Hz. İsa Hz. Musa'nın şeriatına uyar yani kaideler kitabı olan Tevrat'a uyar. Hz. İsa bir şeriat getirmemiştir ve İncil'i yani kitabı da mushaf halinde yoktur yani yazmamıştır. Yeni bir din getirmemiştir. Hristiyanlık ismi Antakya'da çok sonraları bulunduğu gibi, Hristiyanlığın kendisi de 300 sene sonra yaratılmıştır. Hz. İsa ilk havarileri ile ortaya çıktığında sadece Musa'nın şeriatından olan Museviler içinde bir tarikat olarak ortaya çıkmıştır.

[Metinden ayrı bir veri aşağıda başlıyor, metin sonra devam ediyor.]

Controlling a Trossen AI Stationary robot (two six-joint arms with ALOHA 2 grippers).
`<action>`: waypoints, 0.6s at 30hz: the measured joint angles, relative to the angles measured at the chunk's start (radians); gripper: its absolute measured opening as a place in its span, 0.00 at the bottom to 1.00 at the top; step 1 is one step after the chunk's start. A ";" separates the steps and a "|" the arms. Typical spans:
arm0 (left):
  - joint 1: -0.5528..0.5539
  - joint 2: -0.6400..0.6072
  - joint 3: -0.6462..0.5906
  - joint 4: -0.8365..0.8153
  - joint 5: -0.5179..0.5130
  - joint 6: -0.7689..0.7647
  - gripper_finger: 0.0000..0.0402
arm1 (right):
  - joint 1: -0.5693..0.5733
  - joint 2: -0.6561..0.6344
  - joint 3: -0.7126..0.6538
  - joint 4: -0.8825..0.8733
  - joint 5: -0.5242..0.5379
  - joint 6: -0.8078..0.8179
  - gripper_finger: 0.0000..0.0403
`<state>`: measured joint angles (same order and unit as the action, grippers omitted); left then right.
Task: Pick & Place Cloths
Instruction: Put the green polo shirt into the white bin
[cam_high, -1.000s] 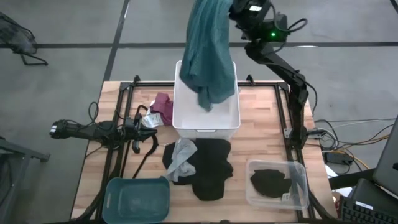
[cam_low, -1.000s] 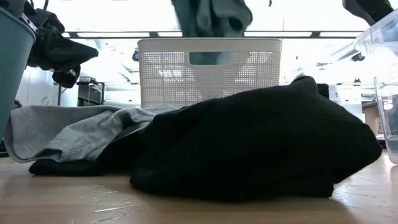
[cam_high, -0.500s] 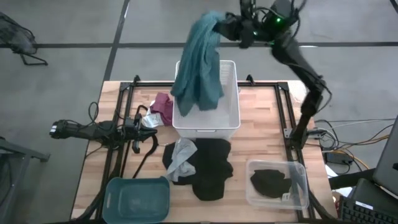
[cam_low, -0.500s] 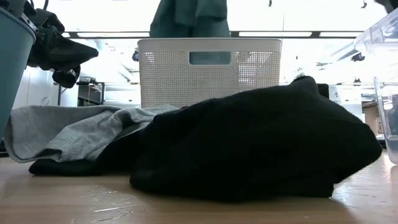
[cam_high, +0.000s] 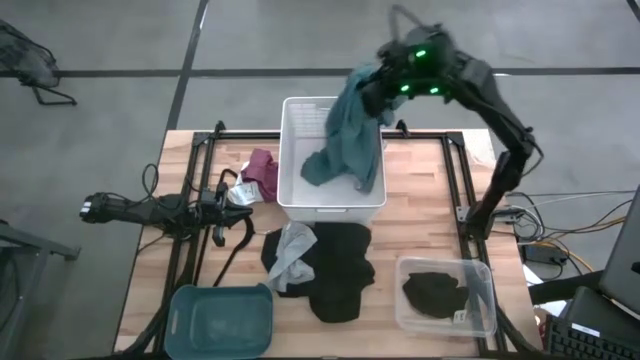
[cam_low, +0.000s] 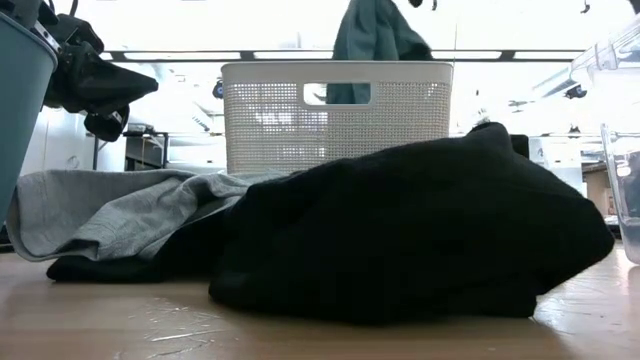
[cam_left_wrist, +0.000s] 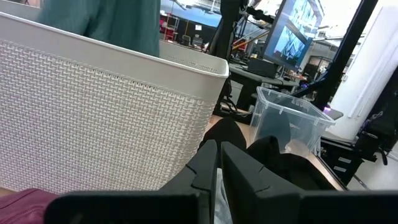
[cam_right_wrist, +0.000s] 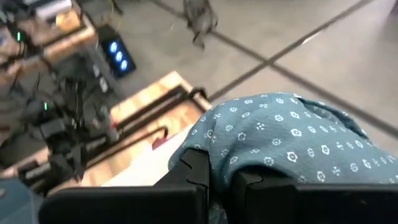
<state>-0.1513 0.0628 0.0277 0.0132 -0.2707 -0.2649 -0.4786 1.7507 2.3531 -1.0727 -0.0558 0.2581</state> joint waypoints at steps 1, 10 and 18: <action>0.000 0.000 0.000 0.000 0.000 0.000 0.07 | 0.015 0.018 -0.001 -0.002 -0.002 0.000 0.03; 0.000 0.000 0.000 0.000 0.000 0.000 0.07 | 0.111 0.171 -0.001 -0.002 -0.191 -0.005 0.03; 0.000 0.000 0.000 0.000 0.000 0.000 0.07 | 0.115 0.227 -0.001 -0.073 -0.117 -0.024 0.03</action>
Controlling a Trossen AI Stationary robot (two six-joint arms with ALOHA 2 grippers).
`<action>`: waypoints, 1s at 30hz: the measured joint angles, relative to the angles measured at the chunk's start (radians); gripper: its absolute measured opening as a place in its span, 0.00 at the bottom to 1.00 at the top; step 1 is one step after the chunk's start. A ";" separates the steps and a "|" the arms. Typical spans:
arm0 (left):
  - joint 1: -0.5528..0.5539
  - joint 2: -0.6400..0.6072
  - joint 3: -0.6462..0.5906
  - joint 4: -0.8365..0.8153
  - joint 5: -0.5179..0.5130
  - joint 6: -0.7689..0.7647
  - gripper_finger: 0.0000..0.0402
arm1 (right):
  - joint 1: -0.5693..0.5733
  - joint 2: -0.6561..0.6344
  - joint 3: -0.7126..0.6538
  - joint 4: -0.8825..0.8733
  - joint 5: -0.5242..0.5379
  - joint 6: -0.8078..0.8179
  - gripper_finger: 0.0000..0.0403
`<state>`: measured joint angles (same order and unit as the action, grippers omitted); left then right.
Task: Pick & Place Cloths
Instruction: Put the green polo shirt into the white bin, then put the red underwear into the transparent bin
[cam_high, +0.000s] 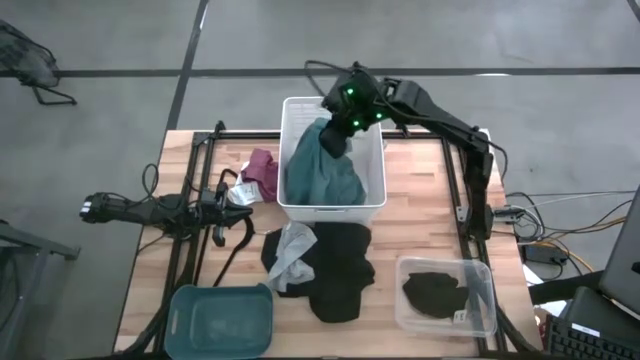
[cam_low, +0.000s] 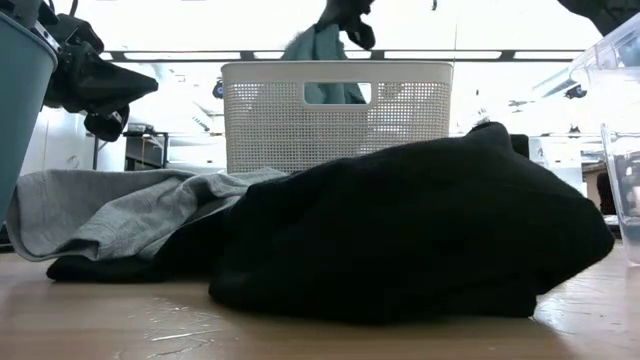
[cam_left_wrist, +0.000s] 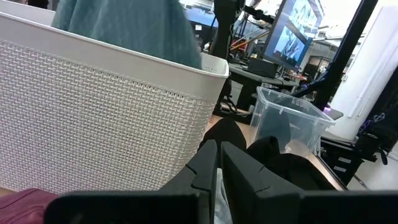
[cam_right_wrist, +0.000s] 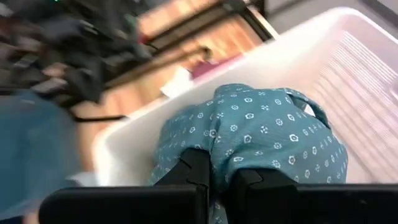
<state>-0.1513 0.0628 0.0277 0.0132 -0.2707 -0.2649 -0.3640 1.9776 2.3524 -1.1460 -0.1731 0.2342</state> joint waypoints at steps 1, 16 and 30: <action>0.000 0.000 0.000 0.000 0.000 0.000 0.07 | 0.001 0.004 0.000 -0.020 0.030 -0.002 0.03; 0.000 0.000 0.000 0.000 0.000 0.000 0.07 | 0.051 0.099 -0.004 -0.131 0.069 -0.055 0.13; 0.000 0.000 0.000 0.000 0.000 0.000 0.07 | 0.077 0.078 -0.006 -0.122 0.072 -0.048 0.48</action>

Hz. İsa tamamiyle tasavvufu simgeler. İslam içindeki Mertebe-i İseviyye'yi simgeler. O bilinç-şuur boyutunun başlangıcıdır. O mertebeyi ilk idrak edendir diyelim. Ondan sonra o idraka ulaşanlar oldu fakat ilk idrak edenidir. Yeni bir şey gelmemiştir ve yeni bir din oluşmamıştır.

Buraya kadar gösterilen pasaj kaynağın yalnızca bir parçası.